== DATA BLOCK

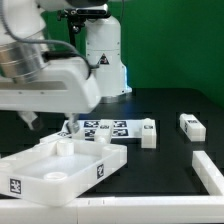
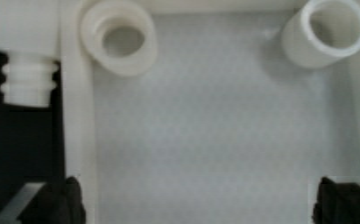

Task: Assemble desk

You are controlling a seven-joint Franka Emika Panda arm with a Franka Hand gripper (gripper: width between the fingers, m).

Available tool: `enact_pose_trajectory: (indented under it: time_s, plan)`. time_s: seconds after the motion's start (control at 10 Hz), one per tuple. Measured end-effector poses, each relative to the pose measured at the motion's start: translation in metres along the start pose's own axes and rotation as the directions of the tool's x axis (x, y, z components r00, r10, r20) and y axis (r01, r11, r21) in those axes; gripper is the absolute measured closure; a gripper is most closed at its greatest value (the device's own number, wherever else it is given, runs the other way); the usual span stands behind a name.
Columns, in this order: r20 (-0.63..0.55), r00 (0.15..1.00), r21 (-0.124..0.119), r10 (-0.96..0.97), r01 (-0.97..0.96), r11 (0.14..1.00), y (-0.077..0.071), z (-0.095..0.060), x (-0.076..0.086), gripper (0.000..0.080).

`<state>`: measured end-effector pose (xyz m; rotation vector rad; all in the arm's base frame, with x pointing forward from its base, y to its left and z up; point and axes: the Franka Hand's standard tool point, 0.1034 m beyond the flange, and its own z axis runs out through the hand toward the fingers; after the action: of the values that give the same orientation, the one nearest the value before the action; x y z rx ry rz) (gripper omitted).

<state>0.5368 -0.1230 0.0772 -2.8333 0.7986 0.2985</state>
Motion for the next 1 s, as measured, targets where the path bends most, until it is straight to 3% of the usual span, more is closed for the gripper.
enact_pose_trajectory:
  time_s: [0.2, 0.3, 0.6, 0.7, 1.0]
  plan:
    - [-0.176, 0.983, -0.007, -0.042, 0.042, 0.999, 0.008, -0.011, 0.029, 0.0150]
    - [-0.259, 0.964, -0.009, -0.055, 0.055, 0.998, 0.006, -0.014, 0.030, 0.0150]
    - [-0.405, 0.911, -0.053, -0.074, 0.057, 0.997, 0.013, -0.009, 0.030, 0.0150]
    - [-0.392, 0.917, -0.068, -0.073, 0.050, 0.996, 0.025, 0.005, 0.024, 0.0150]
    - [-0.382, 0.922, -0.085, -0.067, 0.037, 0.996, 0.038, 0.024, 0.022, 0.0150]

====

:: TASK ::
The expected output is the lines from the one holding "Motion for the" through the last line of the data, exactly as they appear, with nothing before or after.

:: SOLUTION FOR THIS PROBLEM ::
Motion for the next 1 s, as measured, targets where the path bends most, until it is straight to 3% of the usual span, more is closed for the gripper.
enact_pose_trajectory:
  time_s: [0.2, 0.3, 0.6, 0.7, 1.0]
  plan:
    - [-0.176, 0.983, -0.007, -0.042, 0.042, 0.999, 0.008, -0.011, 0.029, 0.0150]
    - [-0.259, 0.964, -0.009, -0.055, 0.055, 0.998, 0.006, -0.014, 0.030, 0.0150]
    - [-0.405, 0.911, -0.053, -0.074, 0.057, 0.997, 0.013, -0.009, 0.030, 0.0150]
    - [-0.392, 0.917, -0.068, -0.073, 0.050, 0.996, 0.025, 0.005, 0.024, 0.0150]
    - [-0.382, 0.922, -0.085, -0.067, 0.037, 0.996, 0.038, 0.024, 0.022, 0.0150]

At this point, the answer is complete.